▶ [Your task] Write the data below out again, exactly as each line reads.

▶ [Stored data]
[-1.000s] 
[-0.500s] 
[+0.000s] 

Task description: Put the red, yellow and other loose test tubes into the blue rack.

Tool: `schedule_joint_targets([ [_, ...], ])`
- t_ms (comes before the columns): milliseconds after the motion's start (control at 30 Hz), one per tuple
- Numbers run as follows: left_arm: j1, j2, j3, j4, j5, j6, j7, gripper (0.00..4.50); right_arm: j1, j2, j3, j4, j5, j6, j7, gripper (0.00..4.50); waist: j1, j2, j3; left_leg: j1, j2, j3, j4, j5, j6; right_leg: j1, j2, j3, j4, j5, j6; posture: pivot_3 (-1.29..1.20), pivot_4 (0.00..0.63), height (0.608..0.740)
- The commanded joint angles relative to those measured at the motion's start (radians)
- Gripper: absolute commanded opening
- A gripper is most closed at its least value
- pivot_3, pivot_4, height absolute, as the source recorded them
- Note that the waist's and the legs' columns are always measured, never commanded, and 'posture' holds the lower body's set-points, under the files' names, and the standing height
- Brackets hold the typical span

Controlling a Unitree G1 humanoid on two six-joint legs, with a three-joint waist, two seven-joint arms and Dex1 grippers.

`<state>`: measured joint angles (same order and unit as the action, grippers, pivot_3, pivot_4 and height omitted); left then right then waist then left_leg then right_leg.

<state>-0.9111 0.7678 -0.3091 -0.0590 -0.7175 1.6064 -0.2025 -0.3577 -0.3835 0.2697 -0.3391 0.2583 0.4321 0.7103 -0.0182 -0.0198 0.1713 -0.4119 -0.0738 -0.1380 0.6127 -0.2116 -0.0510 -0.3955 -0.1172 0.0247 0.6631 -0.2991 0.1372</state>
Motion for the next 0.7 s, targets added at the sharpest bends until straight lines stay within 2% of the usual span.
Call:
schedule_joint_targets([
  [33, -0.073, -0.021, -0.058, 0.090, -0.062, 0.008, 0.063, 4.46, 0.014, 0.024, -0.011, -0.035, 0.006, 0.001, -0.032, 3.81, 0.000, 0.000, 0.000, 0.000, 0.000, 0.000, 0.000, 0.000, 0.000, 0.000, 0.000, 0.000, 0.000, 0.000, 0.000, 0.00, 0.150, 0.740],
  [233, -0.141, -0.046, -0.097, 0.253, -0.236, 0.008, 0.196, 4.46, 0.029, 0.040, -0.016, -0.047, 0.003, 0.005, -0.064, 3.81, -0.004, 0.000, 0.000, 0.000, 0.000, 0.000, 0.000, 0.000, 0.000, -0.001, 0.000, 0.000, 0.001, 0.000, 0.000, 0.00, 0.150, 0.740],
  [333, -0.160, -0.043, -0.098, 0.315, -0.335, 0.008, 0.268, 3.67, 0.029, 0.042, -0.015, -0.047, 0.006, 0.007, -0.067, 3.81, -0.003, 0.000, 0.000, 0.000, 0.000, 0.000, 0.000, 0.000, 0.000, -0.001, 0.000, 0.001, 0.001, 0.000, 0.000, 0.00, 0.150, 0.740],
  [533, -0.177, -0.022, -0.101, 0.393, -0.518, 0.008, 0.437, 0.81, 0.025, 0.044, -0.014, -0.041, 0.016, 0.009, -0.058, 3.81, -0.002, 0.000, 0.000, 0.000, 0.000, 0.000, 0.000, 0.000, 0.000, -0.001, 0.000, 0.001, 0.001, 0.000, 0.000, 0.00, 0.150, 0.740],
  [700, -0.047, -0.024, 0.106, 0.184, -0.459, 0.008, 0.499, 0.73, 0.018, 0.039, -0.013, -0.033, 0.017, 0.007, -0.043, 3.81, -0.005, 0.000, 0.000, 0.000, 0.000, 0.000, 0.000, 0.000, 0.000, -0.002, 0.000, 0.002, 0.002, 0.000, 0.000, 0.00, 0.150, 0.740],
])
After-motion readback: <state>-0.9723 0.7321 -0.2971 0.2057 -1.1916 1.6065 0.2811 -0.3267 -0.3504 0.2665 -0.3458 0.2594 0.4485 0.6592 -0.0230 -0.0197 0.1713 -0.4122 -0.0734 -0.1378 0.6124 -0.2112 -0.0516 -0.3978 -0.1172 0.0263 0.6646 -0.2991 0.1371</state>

▶ [Answer for this exercise]
[-1.000s] 
[-0.500s] 
[+0.000s] 

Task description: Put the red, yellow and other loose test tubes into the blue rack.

Tool: `schedule_joint_targets([ [_, ...], ])`
- t_ms (comes before the columns): milliseconds after the motion's start (control at 30 Hz), one per tuple
- Numbers run as follows: left_arm: j1, j2, j3, j4, j5, j6, j7, gripper (0.00..4.50); right_arm: j1, j2, j3, j4, j5, j6, j7, gripper (0.00..4.50); waist: j1, j2, j3; left_leg: j1, j2, j3, j4, j5, j6; right_leg: j1, j2, j3, j4, j5, j6; posture: pivot_3 (-1.29..1.20), pivot_4 (0.00..0.63), height (0.608..0.740)
- The commanded joint angles relative to those measured at the motion's start (radians)
- Gripper: absolute commanded opening
- A gripper is most closed at its least value
- pivot_3, pivot_4, height absolute, as the source recorded them
- Note that the waist's and the legs' columns are always measured, never commanded, and 'posture' holds the lower body's set-points, under the files' names, and the standing height
- Brackets hold the typical span

Controlling a Unitree G1 humanoid on two six-joint legs, with a three-joint waist, two seven-joint arms and Dex1 grippers.

`<state>`: measured joint angles (same order and unit as the action, grippers, pivot_3, pivot_4 and height omitted); left then right then waist then left_leg then right_leg.

<state>-0.9111 0.7678 -0.3091 -0.0590 -0.7175 1.6064 -0.2025 -0.3577 -0.3835 0.2697 -0.3391 0.2583 0.4321 0.7103 -0.0182 -0.0198 0.1713 -0.4119 -0.0738 -0.1380 0.6127 -0.2116 -0.0510 -0.3955 -0.1172 0.0247 0.6631 -0.2991 0.1372</state>
Motion for the next 0.7 s, targets added at the sharpest bends until straight lines stay within 2% of the usual span.
Call:
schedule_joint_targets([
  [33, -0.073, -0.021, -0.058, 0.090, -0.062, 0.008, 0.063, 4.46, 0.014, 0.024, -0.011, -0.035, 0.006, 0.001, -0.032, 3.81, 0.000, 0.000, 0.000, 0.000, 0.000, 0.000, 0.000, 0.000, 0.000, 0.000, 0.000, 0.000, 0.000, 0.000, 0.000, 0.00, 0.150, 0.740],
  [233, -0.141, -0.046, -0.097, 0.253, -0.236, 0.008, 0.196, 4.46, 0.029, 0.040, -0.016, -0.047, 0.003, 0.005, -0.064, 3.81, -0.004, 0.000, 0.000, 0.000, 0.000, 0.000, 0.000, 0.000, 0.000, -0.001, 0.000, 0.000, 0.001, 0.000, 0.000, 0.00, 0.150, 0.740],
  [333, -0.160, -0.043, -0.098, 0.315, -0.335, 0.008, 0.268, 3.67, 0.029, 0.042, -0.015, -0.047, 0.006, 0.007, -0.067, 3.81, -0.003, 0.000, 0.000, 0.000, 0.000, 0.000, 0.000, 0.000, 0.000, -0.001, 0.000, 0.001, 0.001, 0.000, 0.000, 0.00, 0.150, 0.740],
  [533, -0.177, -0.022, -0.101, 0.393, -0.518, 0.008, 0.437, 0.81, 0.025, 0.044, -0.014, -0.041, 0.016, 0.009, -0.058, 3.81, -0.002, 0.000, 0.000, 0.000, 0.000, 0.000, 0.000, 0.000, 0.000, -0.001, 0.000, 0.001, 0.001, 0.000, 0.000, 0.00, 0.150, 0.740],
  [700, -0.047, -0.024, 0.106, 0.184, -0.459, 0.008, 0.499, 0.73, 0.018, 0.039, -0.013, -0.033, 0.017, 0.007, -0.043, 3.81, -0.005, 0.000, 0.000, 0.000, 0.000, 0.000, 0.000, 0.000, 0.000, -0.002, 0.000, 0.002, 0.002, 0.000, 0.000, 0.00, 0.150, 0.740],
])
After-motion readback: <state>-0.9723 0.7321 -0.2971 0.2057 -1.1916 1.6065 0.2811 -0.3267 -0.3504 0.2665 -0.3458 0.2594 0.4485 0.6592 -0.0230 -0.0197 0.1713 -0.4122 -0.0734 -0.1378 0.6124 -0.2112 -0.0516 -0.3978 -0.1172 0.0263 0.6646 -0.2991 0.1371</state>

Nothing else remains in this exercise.